About this exercise:
Here the job is to retype the data word for word while leaving the pictures aside.

========

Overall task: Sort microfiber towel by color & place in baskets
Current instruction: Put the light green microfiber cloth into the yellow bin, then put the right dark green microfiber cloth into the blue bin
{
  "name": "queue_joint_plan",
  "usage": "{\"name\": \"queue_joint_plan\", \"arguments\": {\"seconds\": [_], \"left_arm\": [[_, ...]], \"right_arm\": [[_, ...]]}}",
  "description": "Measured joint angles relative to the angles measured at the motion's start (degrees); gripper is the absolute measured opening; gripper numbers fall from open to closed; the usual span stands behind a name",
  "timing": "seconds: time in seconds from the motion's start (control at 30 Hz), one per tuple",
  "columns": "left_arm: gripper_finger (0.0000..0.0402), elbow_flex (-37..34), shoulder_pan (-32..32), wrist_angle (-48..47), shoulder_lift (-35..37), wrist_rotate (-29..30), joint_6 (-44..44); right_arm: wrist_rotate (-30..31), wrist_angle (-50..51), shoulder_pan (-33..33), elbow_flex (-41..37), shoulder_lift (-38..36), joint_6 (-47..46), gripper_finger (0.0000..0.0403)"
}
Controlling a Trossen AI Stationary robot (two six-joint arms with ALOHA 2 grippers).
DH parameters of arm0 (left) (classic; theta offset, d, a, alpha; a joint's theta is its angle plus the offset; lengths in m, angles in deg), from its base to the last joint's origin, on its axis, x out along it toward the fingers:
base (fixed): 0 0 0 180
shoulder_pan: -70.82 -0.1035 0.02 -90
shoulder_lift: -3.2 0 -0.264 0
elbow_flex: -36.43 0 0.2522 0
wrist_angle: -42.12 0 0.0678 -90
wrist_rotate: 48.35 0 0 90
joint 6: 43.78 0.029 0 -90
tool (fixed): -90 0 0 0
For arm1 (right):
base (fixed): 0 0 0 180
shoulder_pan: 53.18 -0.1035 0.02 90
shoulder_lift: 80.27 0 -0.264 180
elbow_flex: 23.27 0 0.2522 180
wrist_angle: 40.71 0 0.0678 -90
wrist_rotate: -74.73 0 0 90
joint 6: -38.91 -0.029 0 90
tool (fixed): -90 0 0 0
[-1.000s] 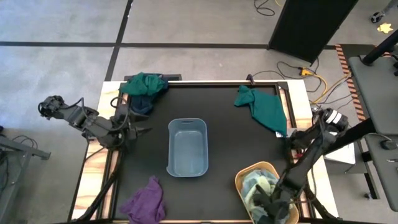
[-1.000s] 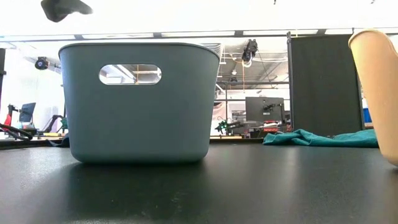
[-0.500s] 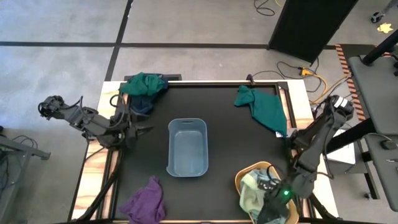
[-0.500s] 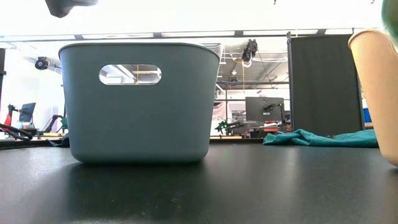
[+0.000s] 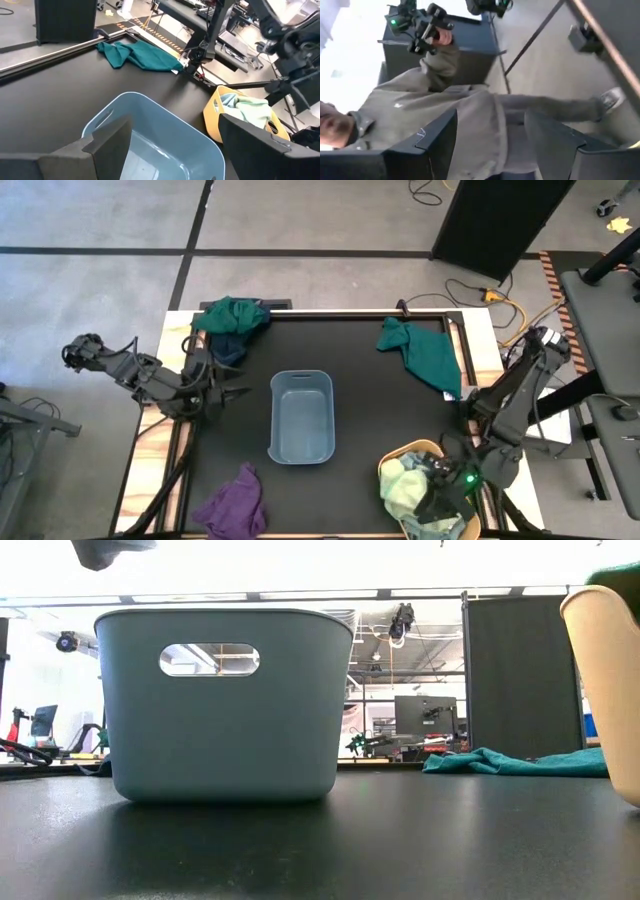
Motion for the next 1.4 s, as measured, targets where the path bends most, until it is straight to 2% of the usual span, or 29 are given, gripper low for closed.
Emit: {"name": "queue_joint_plan", "arguments": {"seconds": [0.13,0.33,0.47,0.6,0.8,0.93,1.17,1.3,1.4], "left_arm": [[0.0281,0.0,0.0,0.0,-0.3,0.0,-0.6],[0.0281,0.0,0.0,-0.1,-1.6,0.0,-1.6],[0.0281,0.0,0.0,-0.1,-2.7,-0.4,-1.9],[0.0281,0.0,-0.6,-0.2,-2.7,-4.9,-2.6],[0.0281,0.0,-3.1,-3.3,-0.6,-5.9,-3.1],[0.0281,0.0,-4.2,-5.0,0.5,-5.9,-3.0],[0.0281,-0.1,-4.6,-5.2,1.3,-5.8,-2.1],[0.0281,-0.1,-4.6,-5.2,1.7,-6.6,-2.2],[0.0281,-0.1,-4.8,-5.2,1.5,-9.4,-2.3]], "right_arm": [[2.8,12.4,0.0,5.0,-0.5,3.5,0.0221],[3.2,50.0,0.4,9.0,7.2,-4.6,0.0221],[-3.6,59.7,1.1,9.0,14.1,-1.8,0.0221],[-10.1,66.7,3.0,10.4,21.8,8.1,0.0221],[-20.0,90.8,5.4,13.7,28.7,12.4,0.0221],[-28.9,93.4,5.1,15.9,26.8,12.9,0.0221],[-32.4,92.2,7.9,27.2,16.8,14.7,0.0221],[-28.9,92.1,14.0,31.5,10.7,12.2,0.0221],[-20.5,92.2,20.1,31.9,7.1,11.4,0.0221]]}}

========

Answer to the problem:
Overall task: Sort microfiber towel by color & place in baskets
Current instruction: Put the light green microfiber cloth into the yellow bin, then put the right dark green microfiber cloth into the blue bin
{
  "name": "queue_joint_plan",
  "usage": "{\"name\": \"queue_joint_plan\", \"arguments\": {\"seconds\": [_], \"left_arm\": [[_, ...]], \"right_arm\": [[_, ...]]}}",
  "description": "Measured joint angles relative to the angles measured at the motion's start (degrees); gripper is the absolute measured opening; gripper numbers fall from open to closed; the usual span stands behind a name",
  "timing": "seconds: time in seconds from the motion's start (control at 30 Hz), one per tuple",
  "columns": "left_arm: gripper_finger (0.0000..0.0402), elbow_flex (-37..34), shoulder_pan (-32..32), wrist_angle (-48..47), shoulder_lift (-35..37), wrist_rotate (-29..30), joint_6 (-44..44); right_arm: wrist_rotate (-30..31), wrist_angle (-50..51), shoulder_pan (-33..33), elbow_flex (-41..37), shoulder_lift (-38..36), joint_6 (-47..46), gripper_finger (0.0000..0.0403)"
}
Controlling a Trossen AI Stationary robot (two six-joint arms with ALOHA 2 grippers).
DH parameters of arm0 (left) (classic; theta offset, d, a, alpha; a joint's theta is its angle plus the offset; lengths in m, angles in deg), from its base to the last joint's origin, on its axis, x out along it toward the fingers:
base (fixed): 0 0 0 180
shoulder_pan: -70.82 -0.1035 0.02 -90
shoulder_lift: -3.2 0 -0.264 0
elbow_flex: -36.43 0 0.2522 0
wrist_angle: -42.12 0 0.0678 -90
wrist_rotate: 48.35 0 0 90
joint 6: 43.78 0.029 0 -90
tool (fixed): -90 0 0 0
For arm1 (right):
base (fixed): 0 0 0 180
shoulder_pan: 53.18 -0.1035 0.02 90
shoulder_lift: 80.27 0 -0.264 180
elbow_flex: 23.27 0 0.2522 180
wrist_angle: 40.71 0 0.0678 -90
wrist_rotate: -74.73 0 0 90
joint 6: -38.91 -0.029 0 90
tool (fixed): -90 0 0 0
[-1.000s] 
[-1.000s] 
[-0.500s] 
[-0.500s] 
[+0.000s] 
Motion for the next 1.4 s, as measured, targets where the path bends most, until it is straight to 2% of the usual span, or 29 are given, gripper low for closed.
Emit: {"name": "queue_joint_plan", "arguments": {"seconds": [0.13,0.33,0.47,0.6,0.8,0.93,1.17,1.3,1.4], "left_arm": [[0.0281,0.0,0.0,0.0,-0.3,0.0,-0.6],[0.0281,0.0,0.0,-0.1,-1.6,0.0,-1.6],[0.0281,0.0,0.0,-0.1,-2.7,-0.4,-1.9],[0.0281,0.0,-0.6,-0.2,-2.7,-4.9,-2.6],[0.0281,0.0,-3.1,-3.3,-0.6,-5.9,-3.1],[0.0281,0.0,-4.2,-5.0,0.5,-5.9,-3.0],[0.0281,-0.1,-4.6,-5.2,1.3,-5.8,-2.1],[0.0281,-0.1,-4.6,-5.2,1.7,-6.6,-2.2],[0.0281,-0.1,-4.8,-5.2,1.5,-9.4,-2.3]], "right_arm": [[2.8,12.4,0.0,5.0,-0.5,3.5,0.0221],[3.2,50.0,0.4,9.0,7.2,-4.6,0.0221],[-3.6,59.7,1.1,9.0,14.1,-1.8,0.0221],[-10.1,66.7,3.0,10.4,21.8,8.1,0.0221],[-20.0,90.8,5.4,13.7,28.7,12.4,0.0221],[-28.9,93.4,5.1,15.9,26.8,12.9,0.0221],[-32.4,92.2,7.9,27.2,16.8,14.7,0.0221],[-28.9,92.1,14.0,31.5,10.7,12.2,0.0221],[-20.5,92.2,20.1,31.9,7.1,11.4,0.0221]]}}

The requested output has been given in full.